Recorded information: Begin

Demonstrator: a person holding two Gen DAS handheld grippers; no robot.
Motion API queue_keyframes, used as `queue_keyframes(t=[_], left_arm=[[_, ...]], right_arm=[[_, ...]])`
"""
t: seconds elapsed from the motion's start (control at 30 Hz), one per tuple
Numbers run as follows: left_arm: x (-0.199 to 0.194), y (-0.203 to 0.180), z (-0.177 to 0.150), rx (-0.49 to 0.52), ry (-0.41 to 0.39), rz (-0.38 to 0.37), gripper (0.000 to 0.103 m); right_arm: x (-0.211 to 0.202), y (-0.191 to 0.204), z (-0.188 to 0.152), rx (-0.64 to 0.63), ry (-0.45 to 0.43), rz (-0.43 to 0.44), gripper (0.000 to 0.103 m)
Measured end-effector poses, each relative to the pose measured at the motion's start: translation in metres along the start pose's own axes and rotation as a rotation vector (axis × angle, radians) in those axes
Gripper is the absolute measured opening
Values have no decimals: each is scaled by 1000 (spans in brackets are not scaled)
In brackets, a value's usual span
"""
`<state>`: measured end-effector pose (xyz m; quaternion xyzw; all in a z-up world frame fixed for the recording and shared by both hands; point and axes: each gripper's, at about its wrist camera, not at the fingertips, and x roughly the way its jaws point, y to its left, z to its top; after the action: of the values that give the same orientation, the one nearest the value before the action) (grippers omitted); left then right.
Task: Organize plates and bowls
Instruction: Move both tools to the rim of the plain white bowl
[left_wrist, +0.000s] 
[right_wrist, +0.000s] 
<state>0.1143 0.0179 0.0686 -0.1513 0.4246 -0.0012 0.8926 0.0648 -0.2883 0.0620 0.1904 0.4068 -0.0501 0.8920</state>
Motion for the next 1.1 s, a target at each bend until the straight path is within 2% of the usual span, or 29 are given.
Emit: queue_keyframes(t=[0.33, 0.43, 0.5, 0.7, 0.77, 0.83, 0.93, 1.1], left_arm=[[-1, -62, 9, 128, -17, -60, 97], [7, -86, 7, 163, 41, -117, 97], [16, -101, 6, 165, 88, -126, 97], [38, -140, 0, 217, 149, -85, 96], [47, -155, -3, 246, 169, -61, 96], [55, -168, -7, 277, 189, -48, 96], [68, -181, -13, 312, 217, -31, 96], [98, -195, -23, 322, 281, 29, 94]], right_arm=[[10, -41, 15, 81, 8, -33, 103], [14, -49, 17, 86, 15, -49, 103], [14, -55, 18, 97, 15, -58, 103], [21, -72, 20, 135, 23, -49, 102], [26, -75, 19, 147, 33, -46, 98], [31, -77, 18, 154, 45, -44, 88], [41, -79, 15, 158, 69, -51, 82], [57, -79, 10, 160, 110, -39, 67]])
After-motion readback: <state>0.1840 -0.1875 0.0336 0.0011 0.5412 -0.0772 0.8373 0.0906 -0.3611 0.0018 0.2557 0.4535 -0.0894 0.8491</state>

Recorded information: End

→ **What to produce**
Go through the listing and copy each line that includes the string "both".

→ **Exercise answer**
`<state>`: measured end-effector pose (xyz m; quaternion xyzw; all in a z-up world frame fixed for the recording and shared by both hands; point and axes: each gripper's, at about its wrist camera, not at the fingertips, and x roughly the way its jaws point, y to its left, z to its top; after the action: of the values that give the same orientation, the one nearest the value before the action) (grippers omitted); left then right.
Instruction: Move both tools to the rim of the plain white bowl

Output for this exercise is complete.